Task: Your answer must be an exact copy of the listing that follows, with all pictures omitted.
##############################
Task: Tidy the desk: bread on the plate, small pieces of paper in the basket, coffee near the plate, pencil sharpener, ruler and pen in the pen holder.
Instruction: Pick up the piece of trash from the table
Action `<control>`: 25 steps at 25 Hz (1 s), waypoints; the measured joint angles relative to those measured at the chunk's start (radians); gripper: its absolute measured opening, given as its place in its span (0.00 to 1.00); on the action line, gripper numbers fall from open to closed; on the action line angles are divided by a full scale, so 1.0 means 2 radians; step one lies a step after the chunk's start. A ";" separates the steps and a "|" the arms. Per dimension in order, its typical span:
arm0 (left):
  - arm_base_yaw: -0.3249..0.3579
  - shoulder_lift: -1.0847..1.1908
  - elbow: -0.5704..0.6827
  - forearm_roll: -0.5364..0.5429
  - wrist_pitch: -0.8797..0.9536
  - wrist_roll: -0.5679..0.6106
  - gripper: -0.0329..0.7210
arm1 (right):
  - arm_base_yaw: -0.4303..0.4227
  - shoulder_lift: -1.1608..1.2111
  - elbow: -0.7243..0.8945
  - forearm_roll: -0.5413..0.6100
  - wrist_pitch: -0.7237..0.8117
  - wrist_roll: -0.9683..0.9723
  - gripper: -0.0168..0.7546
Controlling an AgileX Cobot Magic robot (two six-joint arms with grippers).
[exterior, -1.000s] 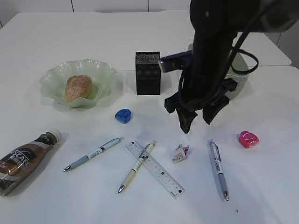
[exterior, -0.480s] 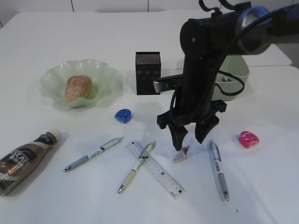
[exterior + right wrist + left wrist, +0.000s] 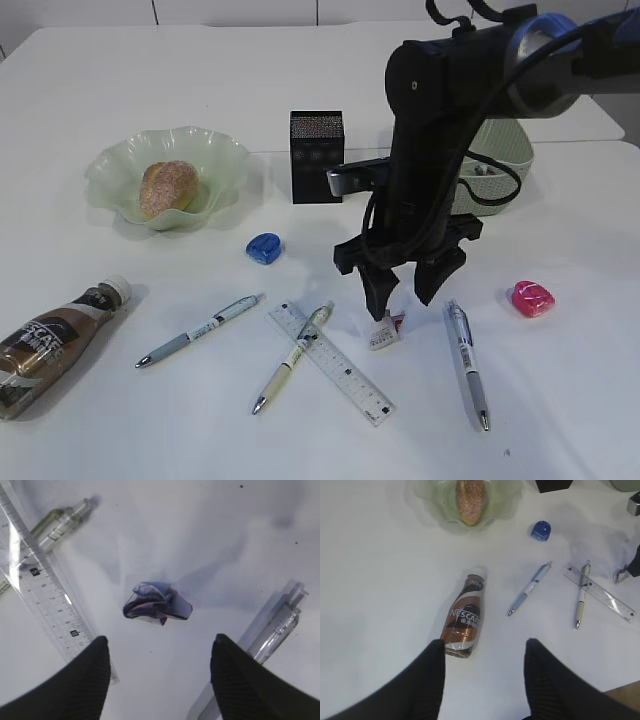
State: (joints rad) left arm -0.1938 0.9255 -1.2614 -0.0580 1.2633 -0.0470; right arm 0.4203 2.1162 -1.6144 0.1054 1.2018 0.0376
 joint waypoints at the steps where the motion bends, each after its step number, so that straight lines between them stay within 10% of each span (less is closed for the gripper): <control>1: 0.000 0.000 0.000 0.000 0.000 0.000 0.52 | 0.000 0.000 0.000 0.000 -0.001 0.000 0.67; 25: 0.000 0.000 0.000 0.000 0.000 0.000 0.52 | 0.000 0.043 0.000 0.014 -0.021 -0.001 0.74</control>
State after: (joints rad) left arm -0.1938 0.9255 -1.2614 -0.0580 1.2633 -0.0470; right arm 0.4203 2.2030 -1.6144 0.1326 1.1599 0.0355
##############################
Reply:
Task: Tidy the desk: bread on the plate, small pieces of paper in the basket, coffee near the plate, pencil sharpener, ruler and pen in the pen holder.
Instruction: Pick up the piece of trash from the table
Action `<control>`: 25 steps at 25 Hz (1 s), waypoints; the measured joint angles relative to those measured at the chunk's start (radians); gripper: its absolute measured opening, given as its place in its span (0.00 to 1.00); on the action line, gripper numbers fall from open to closed; on the action line angles are divided by a full scale, so 1.0 means 2 radians; step one lies a step after the chunk's start. A ";" separates the steps and a "|" the arms. Per dimension in order, its typical span:
arm0 (left):
  - arm_base_yaw: -0.3249..0.3579
  - shoulder_lift: -1.0847..1.1908
  - elbow: -0.5704..0.6827
  - forearm_roll: -0.5364..0.5429
  - wrist_pitch: -0.8797..0.9536
  - wrist_roll: -0.5679..0.6106
  - gripper: -0.0329..0.7210
arm1 (right):
  - arm_base_yaw: -0.4303..0.4227
  - shoulder_lift: -1.1608..1.2111
  - elbow: -0.7243..0.8945
  - forearm_roll: -0.5413..0.6100
  - wrist_pitch: -0.7237..0.8117
  - wrist_roll: -0.9683..0.9723
  - gripper: -0.0168..0.7546
Controlling an AgileX Cobot Magic robot (two six-joint arms with grippers).
[exterior, -1.000s] 
[exterior, -0.480s] 
[exterior + right wrist + left wrist, +0.000s] 
State: (joints rad) left arm -0.1938 0.9255 -1.2614 -0.0580 1.2633 -0.0470; right arm 0.4203 2.1162 -1.6144 0.1054 1.2018 0.0376
 joint waypoints at the steps where the motion bends, each after its step number, so that straight lines between them stay within 10% of each span (less is closed for the gripper): <control>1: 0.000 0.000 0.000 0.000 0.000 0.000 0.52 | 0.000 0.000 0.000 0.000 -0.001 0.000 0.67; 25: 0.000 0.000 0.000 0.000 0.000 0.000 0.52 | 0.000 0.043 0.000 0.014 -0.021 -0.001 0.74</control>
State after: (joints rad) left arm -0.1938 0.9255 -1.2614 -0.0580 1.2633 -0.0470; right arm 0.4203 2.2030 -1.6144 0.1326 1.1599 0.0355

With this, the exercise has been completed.